Yes, many organizations run both tools in a complementary setup. Prometheus handles metrics collection at the infrastructure level, particularly for Kubernetes environments where its native service discovery excels, while New Relic serves as the centralized observability platform for APM, logs, and cross-signal correlation. New Relic supports OpenTelemetry ingestion and can receive data from Prometheus exporters through the OpenTelemetry Collector, allowing teams to keep their existing Prometheus instrumentation while gaining New Relic's AI-powered analysis and unified dashboarding capabilities.
Prometheus is free to download and run with zero licensing costs under the Apache 2.0 license, but you must account for infrastructure hosting, storage, operational staff time, and any managed Prometheus services you might use for long-term retention. New Relic offers a free tier with 100 GB of data ingest per month and unlimited basic users. Paid plans start at $49/user/month for core users and go up to $349/user/month for full platform access, with data ingest priced at $0.40 to $0.60 per GB beyond the free allocation. For smaller teams, Prometheus is significantly cheaper in direct costs, while larger organizations often find New Relic's managed approach reduces total cost of ownership through lower operational overhead.
New Relic handles data retention as a fully managed cloud service, so teams do not need to worry about storage infrastructure, capacity planning, or backup strategies. Retention periods are configurable based on your plan and data volume. Prometheus uses local disk storage by default, which limits retention to what a single server can hold. For long-term storage beyond weeks or months, you need to configure remote write to external backends such as Thanos, Cortex, or Mimir. These add architectural complexity but give you complete control over retention policies, storage costs, and data sovereignty.
Prometheus was purpose-built for cloud-native environments and is the second project to graduate from the CNCF after Kubernetes itself. It features native Kubernetes service discovery that automatically finds and scrapes metrics from pods, services, and nodes without manual configuration. New Relic also provides robust Kubernetes monitoring with cluster-level dashboards, pod-level resource tracking, and correlation between Kubernetes infrastructure and application performance metrics. If you need a Kubernetes-specific metrics backend with minimal dependencies, Prometheus is the natural choice. If you want Kubernetes monitoring as part of a broader observability strategy that includes APM, logs, and AI-powered insights, New Relic offers a more integrated experience.
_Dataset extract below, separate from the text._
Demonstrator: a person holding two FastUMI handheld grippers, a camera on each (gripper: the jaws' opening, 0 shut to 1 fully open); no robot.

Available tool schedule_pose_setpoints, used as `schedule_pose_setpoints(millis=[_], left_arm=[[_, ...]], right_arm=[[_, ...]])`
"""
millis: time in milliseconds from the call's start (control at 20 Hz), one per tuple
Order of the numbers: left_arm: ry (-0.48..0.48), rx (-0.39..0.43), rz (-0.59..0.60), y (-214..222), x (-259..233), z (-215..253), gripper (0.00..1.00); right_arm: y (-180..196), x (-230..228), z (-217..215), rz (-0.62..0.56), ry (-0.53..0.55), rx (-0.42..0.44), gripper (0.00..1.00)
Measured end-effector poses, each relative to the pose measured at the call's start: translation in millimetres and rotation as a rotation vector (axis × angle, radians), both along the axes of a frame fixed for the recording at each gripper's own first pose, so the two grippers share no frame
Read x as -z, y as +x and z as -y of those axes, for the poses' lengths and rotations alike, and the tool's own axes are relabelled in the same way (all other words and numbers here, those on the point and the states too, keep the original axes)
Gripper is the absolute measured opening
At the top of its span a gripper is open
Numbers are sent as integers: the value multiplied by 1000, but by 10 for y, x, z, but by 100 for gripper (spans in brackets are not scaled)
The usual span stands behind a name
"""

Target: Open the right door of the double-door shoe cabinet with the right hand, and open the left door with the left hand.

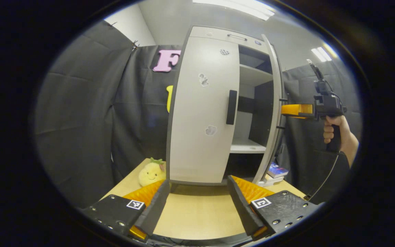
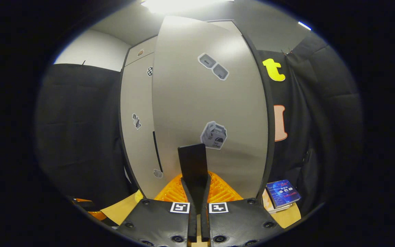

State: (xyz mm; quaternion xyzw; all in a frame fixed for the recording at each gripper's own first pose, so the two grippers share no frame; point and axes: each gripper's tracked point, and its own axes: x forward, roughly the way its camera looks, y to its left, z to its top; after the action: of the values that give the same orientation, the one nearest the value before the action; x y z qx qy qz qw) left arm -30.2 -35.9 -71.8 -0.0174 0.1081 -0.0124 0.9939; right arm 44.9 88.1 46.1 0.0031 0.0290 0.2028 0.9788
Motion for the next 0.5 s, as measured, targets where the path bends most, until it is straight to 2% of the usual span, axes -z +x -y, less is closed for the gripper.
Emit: schedule_pose_setpoints(millis=[150, 200, 250, 300, 500], left_arm=[[-16, 23, 6, 72, -4, 127, 98], [-15, 34, 5, 98, 2, 163, 98], [-11, 46, 2, 112, 26, 208, 98], [-8, 57, -4, 125, 53, 240, 98], [-30, 91, -10, 164, 84, 337, 98]], right_arm=[[-81, -6, 144, -3, 12, 19, 2], [-101, -12, 198, -4, 16, 26, 6], [-118, -19, 251, 0, 14, 39, 2], [-142, -31, 311, 4, 9, 55, 6], [-190, -46, 452, 4, 15, 108, 6]])
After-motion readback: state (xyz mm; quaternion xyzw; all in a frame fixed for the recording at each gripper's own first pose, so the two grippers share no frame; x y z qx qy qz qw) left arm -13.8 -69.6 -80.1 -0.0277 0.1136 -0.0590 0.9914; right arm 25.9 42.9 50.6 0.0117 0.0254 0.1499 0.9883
PromQL is a purpose-built functional query language designed specifically for dimensional time series data. It excels at selecting, aggregating, and transforming metrics with operations like rate calculations, histogram analysis, and label-based filtering. PromQL has become an industry standard adopted by many other monitoring tools. NRQL (New Relic Query Language) uses SQL-like syntax that is more approachable for teams already familiar with relational databases. NRQL can query across all telemetry types including metrics, events, logs, and traces in a single query, which is something PromQL cannot do since Prometheus focuses exclusively on metrics. We find PromQL more powerful for pure metrics analysis, while NRQL offers broader cross-signal querying capabilities.